▶ Instructions to follow:
Search the records for "camera". Copy every line where it appears.

________

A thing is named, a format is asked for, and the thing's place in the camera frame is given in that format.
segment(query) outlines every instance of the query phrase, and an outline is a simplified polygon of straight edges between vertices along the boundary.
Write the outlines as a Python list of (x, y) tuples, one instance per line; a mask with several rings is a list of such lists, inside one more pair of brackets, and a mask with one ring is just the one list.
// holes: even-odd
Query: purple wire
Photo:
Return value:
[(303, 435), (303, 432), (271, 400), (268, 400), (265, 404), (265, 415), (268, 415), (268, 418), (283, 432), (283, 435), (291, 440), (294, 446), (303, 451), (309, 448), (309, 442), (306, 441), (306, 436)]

________

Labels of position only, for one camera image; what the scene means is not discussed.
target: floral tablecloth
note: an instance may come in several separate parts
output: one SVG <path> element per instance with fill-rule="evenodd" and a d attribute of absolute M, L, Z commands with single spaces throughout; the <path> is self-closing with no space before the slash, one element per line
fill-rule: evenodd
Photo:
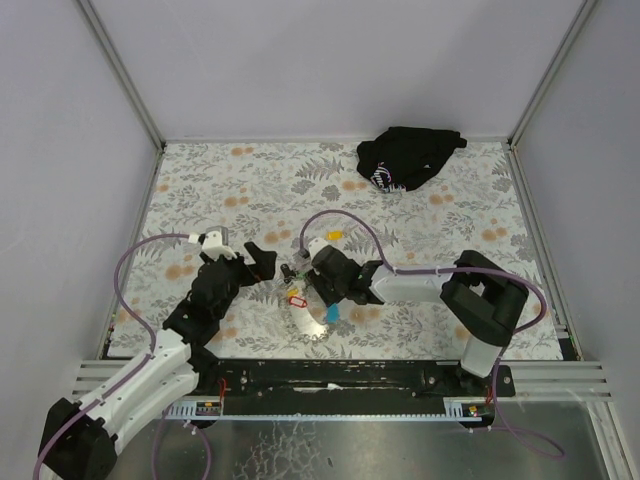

________

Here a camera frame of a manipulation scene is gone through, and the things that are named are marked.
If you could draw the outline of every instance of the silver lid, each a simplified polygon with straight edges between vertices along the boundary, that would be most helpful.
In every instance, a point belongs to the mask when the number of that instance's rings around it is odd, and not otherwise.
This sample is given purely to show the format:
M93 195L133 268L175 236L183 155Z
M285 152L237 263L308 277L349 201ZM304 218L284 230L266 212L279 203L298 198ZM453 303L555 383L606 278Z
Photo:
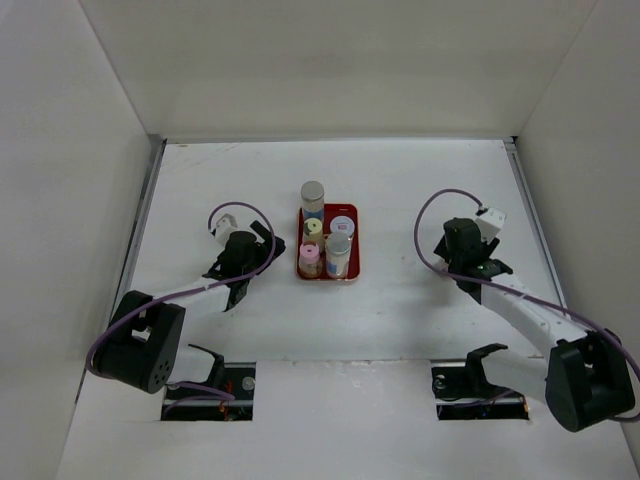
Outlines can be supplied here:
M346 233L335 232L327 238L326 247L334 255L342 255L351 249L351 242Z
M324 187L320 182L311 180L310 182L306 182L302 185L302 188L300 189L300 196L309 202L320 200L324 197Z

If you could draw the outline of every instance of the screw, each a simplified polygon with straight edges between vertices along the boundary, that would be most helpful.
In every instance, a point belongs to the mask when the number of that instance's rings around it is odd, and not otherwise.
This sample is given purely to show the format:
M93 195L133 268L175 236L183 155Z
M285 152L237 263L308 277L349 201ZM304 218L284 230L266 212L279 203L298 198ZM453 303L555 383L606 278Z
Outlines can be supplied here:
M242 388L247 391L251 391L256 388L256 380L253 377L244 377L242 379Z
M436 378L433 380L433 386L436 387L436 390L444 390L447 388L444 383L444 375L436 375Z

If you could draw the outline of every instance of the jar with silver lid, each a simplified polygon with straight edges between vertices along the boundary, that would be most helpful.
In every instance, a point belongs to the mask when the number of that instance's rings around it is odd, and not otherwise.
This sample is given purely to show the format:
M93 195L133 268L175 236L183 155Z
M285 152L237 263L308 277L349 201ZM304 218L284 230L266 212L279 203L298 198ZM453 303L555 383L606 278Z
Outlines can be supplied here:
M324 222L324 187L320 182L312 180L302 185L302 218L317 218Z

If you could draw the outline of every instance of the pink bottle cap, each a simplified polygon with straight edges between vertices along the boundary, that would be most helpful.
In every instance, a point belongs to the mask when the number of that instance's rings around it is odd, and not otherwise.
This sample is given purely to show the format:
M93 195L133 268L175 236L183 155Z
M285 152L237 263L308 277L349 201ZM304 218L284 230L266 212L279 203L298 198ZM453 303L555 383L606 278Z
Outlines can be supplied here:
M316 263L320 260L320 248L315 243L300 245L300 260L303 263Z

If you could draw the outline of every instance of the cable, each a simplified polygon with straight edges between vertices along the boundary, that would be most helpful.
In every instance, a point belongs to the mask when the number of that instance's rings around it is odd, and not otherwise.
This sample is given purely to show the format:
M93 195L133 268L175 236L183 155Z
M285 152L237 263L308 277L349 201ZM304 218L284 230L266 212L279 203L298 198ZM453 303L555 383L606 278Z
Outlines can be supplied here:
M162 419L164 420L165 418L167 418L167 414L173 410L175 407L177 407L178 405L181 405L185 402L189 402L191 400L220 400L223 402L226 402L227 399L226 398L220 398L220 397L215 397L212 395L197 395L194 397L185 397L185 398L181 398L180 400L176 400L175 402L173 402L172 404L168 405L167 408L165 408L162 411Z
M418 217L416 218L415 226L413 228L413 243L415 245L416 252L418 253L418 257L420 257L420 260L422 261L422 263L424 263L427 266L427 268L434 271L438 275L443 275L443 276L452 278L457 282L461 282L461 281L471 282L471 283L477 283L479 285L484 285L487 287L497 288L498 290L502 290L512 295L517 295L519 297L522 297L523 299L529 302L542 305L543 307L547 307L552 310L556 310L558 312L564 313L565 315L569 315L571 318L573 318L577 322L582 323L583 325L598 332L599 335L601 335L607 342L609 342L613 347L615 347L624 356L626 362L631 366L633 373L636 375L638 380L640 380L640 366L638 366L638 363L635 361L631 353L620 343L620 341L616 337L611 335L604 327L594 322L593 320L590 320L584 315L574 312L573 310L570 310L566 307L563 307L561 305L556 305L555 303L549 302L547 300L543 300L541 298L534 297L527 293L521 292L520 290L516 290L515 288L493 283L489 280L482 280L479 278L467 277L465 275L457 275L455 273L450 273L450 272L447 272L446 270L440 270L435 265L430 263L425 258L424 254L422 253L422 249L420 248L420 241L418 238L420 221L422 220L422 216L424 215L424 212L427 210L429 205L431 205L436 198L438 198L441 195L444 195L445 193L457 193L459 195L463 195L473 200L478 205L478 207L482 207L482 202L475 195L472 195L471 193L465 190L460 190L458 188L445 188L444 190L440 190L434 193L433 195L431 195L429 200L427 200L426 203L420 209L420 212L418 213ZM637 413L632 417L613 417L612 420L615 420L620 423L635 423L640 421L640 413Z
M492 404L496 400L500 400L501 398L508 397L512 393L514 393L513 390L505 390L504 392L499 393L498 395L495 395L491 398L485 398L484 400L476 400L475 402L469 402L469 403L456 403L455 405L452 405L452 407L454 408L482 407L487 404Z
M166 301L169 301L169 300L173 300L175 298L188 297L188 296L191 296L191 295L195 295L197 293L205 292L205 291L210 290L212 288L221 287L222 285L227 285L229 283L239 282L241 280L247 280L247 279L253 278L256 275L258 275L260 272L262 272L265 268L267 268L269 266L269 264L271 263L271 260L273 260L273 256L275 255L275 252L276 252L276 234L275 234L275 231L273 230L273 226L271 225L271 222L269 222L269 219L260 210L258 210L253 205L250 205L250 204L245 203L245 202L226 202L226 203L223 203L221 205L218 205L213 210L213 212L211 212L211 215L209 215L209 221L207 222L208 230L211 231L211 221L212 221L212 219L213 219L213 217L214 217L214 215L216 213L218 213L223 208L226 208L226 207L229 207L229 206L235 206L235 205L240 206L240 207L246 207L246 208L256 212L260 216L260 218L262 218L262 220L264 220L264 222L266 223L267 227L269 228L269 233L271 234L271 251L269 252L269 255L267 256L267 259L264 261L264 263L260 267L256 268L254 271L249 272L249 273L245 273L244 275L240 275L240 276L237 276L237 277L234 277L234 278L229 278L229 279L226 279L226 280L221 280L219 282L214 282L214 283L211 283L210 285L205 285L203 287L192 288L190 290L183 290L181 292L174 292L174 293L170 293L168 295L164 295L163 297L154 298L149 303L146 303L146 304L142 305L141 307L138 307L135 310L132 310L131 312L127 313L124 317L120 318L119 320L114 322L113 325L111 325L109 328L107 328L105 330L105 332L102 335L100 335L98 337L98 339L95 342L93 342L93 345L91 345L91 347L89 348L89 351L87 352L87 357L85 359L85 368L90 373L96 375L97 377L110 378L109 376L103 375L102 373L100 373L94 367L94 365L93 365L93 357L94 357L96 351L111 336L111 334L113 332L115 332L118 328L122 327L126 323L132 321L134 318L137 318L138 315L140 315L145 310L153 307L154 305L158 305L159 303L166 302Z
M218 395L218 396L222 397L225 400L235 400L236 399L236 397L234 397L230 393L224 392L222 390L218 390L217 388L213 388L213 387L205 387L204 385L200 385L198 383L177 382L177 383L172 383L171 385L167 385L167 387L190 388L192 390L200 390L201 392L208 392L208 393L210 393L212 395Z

________

▶ Result of this task:
A thing is named, a format is asked for, and the thing's place in the camera frame is given in that format.
Labels of position only, for one camera image; what the scene means is not discussed.
Here a camera frame of a manipulation scene is gone through, and the things that are named are marked.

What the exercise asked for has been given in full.